Momonharley_1I called my Mom (the woman on the Harley to the right) last night to catch up on her latest adventures. There always is one. At 83 she may just have decided to take up a new hobby, start a business, join a hiking club or plan a trip for the whole family to Europe. She started a business at 65, started mountain hiking at 70, and decided to start traveling later yet.

Dad does it, too. He chops his own wood for their wood burning stove every day, delivers meals to the “elderly”, hikes with Mom, and, in the evening studies the stock market, politics, the environment and alternative medicine with a voracious appetite for the latest in whatever he finds relevant in today’s world.

Both are well past their life expectancy. Yet both are as vital, interesting and alive as they were when I was growing up – maybe more. I watch my friends struggle with their parents’ declining health and faltering memories and I know that I am blessed with good genes. But I truly believe that I am more blessed to have parents who are constantly - daily - reinventing themselves to adapt to their changing physical abilities, circle of friends and evolving interests.

I’ve heard people say that people live just too long today. ‘We weren’t meant to live past 50 – that’s why we’re confused about what we’re suppose to do in the second half of our lives. Marriages can’t survive a full lifetime because you can’t help but become bored when you’re living that many years with another person. Our bodies will naturally break down because they weren’t designed to carry us through 80 or 90 or even 100 years.’ Baloney!

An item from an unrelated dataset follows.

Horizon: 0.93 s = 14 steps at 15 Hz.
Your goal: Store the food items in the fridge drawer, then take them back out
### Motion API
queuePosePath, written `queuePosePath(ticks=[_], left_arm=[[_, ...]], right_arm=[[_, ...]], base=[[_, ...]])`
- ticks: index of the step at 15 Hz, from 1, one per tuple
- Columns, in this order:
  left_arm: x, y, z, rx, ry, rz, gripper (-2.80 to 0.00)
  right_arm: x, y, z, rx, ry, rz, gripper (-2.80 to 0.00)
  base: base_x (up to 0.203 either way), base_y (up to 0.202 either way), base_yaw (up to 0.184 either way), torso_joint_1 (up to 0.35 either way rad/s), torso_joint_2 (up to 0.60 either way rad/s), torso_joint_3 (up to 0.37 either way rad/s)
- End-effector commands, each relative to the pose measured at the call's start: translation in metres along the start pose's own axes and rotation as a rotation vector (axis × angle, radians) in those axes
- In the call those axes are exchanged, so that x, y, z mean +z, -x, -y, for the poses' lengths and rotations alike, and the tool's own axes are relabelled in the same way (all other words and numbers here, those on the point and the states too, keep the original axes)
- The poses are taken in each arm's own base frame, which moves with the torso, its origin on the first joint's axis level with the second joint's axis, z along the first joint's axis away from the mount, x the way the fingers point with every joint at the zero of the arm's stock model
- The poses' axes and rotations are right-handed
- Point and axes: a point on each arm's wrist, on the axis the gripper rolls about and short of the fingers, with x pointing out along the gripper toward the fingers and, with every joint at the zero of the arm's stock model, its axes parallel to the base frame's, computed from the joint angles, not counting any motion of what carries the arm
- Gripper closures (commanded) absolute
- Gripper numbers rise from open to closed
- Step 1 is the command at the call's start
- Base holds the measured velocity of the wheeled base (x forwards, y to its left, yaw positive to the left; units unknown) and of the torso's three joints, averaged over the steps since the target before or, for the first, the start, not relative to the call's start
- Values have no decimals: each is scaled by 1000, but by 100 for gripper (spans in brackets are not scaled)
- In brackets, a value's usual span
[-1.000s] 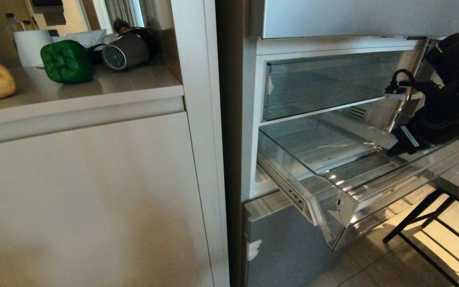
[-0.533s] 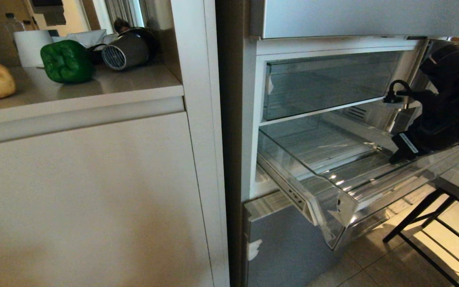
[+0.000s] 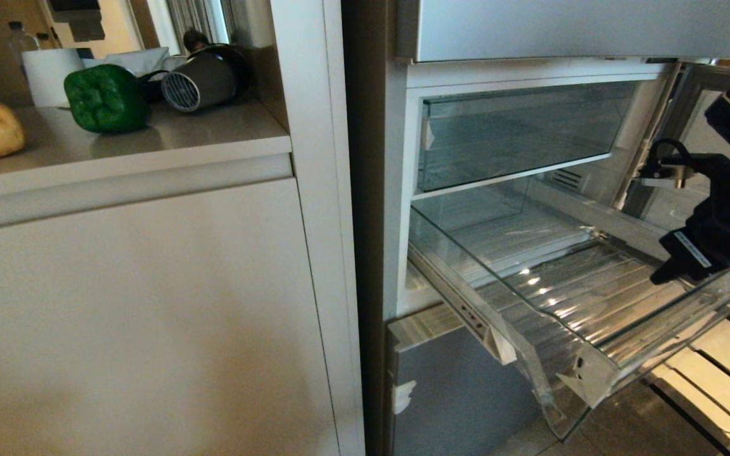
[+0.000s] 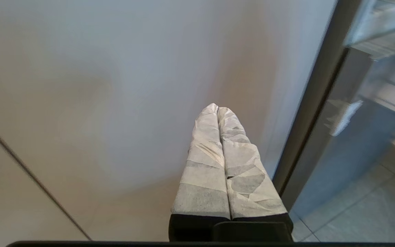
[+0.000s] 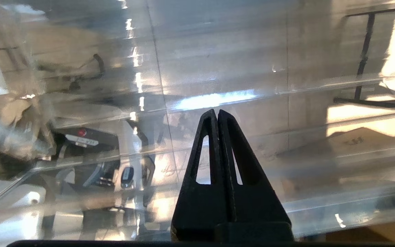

We EXPECT to get old, tired, broken down and bored. We give up. We stop looking for new interests because we think it’s too late to start something new. We sit and wait to die. 

Well, not my parents! They’re having more fun now than they had thirty years ago. They’re discovering new things about themselves and about each other. Their long time friends die, but they find new ones. They accept change as part of life and keep moving on to the next adventure. They share their frustrations over brittle bones and loss of hearing. Then they laugh it off and move on.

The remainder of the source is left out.